Creating a Workflow

A workflow is normally built and run (executed) as follows:

  1. Create a blank workflow as described in Create a Workflow.

  2. Create a node that starts the workflow, that is, create a node that provides one or more sources for data mining operations. Such a node identifies a database object. For example, the starting node might be one of the Data Nodes.

  3. Create nodes that perform mining tasks, such as data preparation or model build and test. Nodes are described in Workflow Nodes.

  4. Connect nodes as described in Link.


    Note:

    Steps 1 and 2 are usually performed together, that is, you create a node, edit it, and connect it to an already existing node.

  5. Run nodes, as described in Run Node.

  6. Examine results.

  7. Iterate the steps as necessary.

Workflows must contain one or more sources of data, such as a table or a model. For example, to build a Naive Bayes model, you first identify input with a Data Source node. You then create a classification node to build and test the model.

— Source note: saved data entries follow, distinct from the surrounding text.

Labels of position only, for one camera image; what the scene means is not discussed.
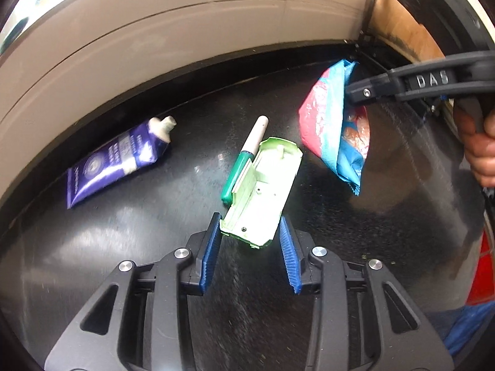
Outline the person's right hand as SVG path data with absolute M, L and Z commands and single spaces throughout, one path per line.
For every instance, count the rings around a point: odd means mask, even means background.
M 484 132 L 477 132 L 474 119 L 454 105 L 454 121 L 464 145 L 465 157 L 477 182 L 484 188 L 495 185 L 494 110 L 484 120 Z

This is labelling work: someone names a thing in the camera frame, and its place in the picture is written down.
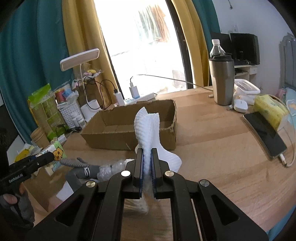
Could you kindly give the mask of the left hand grey glove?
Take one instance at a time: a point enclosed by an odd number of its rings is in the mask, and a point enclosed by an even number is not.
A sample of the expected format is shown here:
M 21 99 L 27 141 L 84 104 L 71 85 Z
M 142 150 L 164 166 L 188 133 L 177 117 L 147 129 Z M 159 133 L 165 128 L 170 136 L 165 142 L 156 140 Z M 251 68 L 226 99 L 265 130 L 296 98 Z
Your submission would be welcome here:
M 1 195 L 1 206 L 11 210 L 18 217 L 30 223 L 35 221 L 34 209 L 23 183 L 20 184 L 19 191 L 16 195 Z

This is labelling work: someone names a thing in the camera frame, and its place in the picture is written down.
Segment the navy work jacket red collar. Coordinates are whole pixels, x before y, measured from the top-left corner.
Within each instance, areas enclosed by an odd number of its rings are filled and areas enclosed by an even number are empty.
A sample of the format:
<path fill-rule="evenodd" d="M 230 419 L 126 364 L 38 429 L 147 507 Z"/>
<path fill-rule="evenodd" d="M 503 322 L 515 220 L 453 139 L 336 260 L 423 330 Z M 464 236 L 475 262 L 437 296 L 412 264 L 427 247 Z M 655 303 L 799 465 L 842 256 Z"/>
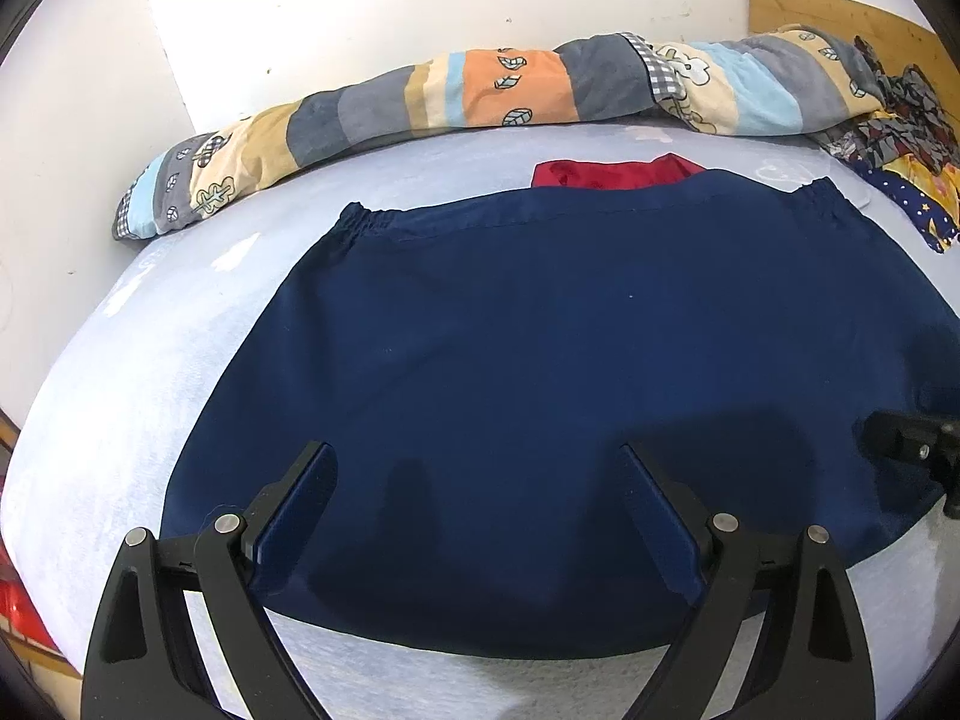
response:
<path fill-rule="evenodd" d="M 625 444 L 711 511 L 818 523 L 859 562 L 940 494 L 864 457 L 859 424 L 957 405 L 957 314 L 823 179 L 350 205 L 223 372 L 161 532 L 251 504 L 320 440 L 337 484 L 295 564 L 265 559 L 267 608 L 441 652 L 619 655 L 675 634 L 661 572 L 692 569 L 630 514 Z"/>

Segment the patterned clothes pile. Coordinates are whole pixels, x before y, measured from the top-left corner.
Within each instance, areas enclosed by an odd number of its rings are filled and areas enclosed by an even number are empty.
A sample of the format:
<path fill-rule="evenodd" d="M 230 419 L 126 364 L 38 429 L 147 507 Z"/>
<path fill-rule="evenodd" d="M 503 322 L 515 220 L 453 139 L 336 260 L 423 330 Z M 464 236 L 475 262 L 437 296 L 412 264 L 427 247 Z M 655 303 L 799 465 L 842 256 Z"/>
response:
<path fill-rule="evenodd" d="M 937 254 L 958 244 L 958 140 L 923 70 L 889 75 L 862 37 L 854 55 L 866 62 L 882 107 L 817 133 L 814 142 L 887 195 Z"/>

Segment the red object beside bed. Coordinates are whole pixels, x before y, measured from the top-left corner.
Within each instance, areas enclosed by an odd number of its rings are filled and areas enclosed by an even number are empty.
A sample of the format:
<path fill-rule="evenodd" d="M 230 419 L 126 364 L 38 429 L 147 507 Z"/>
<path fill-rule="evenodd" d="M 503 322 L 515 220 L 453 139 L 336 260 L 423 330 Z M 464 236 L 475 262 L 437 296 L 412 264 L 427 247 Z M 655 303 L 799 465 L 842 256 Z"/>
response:
<path fill-rule="evenodd" d="M 50 639 L 44 622 L 34 608 L 25 585 L 13 567 L 5 546 L 0 546 L 0 566 L 2 566 L 2 616 L 10 623 L 11 628 L 21 634 L 33 644 L 43 649 L 57 652 L 57 645 Z"/>

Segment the light blue cloud bedsheet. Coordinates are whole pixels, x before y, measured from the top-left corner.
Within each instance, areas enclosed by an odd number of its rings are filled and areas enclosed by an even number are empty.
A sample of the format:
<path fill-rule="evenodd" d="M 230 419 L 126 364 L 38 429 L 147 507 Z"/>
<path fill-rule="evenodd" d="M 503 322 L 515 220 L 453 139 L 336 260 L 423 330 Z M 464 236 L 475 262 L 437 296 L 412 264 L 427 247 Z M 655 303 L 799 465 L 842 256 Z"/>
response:
<path fill-rule="evenodd" d="M 83 666 L 128 530 L 158 528 L 176 455 L 254 320 L 350 202 L 415 208 L 526 187 L 540 161 L 675 153 L 794 190 L 830 177 L 924 271 L 958 316 L 958 249 L 934 254 L 882 193 L 812 145 L 708 137 L 680 125 L 572 125 L 443 135 L 378 149 L 241 200 L 158 239 L 114 284 L 32 400 L 3 493 L 14 567 L 68 660 Z M 850 572 L 887 717 L 946 655 L 958 624 L 958 522 L 937 505 Z M 420 652 L 272 621 L 337 718 L 612 718 L 665 647 L 601 660 Z"/>

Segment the colourful patchwork rolled quilt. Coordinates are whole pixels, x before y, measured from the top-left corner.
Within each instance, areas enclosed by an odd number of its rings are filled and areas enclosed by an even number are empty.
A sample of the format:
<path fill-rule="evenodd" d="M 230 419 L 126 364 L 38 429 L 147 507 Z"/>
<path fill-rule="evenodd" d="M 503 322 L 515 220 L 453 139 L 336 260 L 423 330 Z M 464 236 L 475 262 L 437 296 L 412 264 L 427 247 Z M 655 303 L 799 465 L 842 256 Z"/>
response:
<path fill-rule="evenodd" d="M 112 236 L 159 238 L 316 164 L 436 133 L 665 112 L 709 135 L 786 137 L 882 104 L 861 50 L 804 26 L 724 43 L 650 43 L 614 32 L 551 50 L 464 50 L 171 146 L 124 193 Z"/>

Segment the wooden headboard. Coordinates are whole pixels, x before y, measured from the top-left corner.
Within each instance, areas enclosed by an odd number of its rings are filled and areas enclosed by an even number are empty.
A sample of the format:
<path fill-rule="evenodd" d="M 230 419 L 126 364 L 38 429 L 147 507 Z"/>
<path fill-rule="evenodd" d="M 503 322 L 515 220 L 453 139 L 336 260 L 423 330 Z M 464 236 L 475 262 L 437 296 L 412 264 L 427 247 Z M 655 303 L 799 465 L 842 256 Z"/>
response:
<path fill-rule="evenodd" d="M 822 29 L 852 41 L 866 39 L 885 70 L 900 73 L 916 64 L 939 93 L 958 89 L 958 70 L 940 37 L 913 21 L 857 0 L 748 0 L 748 31 L 786 25 Z"/>

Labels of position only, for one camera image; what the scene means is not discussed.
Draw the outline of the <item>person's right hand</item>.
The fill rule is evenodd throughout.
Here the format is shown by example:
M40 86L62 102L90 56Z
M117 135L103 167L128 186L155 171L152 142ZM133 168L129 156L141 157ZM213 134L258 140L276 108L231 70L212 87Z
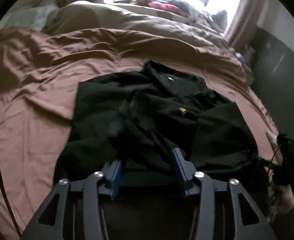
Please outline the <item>person's right hand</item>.
M291 190L291 186L276 186L272 182L272 170L268 171L269 178L269 198L270 205L272 206L272 212L278 214L289 213L294 207L294 197Z

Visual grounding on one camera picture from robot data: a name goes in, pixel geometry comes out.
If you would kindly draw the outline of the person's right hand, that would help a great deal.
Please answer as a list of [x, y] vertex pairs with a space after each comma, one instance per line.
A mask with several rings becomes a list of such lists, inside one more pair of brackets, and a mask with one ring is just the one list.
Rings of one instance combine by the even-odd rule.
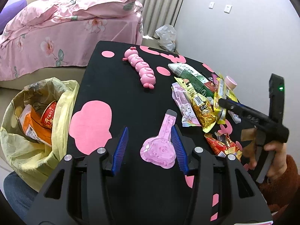
[[[267, 172], [267, 177], [270, 182], [278, 179], [284, 174], [287, 169], [287, 144], [277, 141], [271, 141], [264, 146], [265, 151], [274, 151], [274, 159]], [[255, 141], [252, 141], [248, 146], [243, 149], [243, 156], [249, 159], [249, 169], [254, 170], [257, 166], [255, 158], [256, 146]]]

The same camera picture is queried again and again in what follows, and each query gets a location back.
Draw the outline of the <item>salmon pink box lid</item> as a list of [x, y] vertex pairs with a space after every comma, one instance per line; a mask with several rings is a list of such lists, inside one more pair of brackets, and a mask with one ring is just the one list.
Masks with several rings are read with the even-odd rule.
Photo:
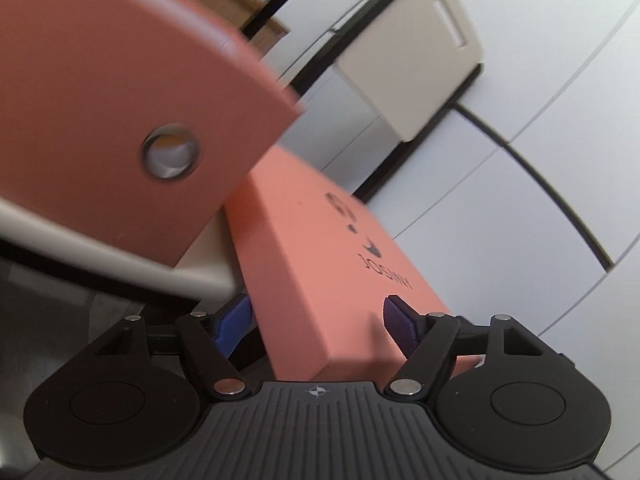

Workflows are built up in such a way that they read left to right. The following is a simple workflow:

workflow from Getting Started cue card set

The Data Source node, Data Source 1, is at the start of the workflow; normally, it identifies a table or a view. The Data Source node is the ancestor (in this case, the parent) of the Classification node, Class Build 5. The Classification node is the descendent (in this case, child) of the Data Source node.

Workflow Terminology describes how workflow components are named.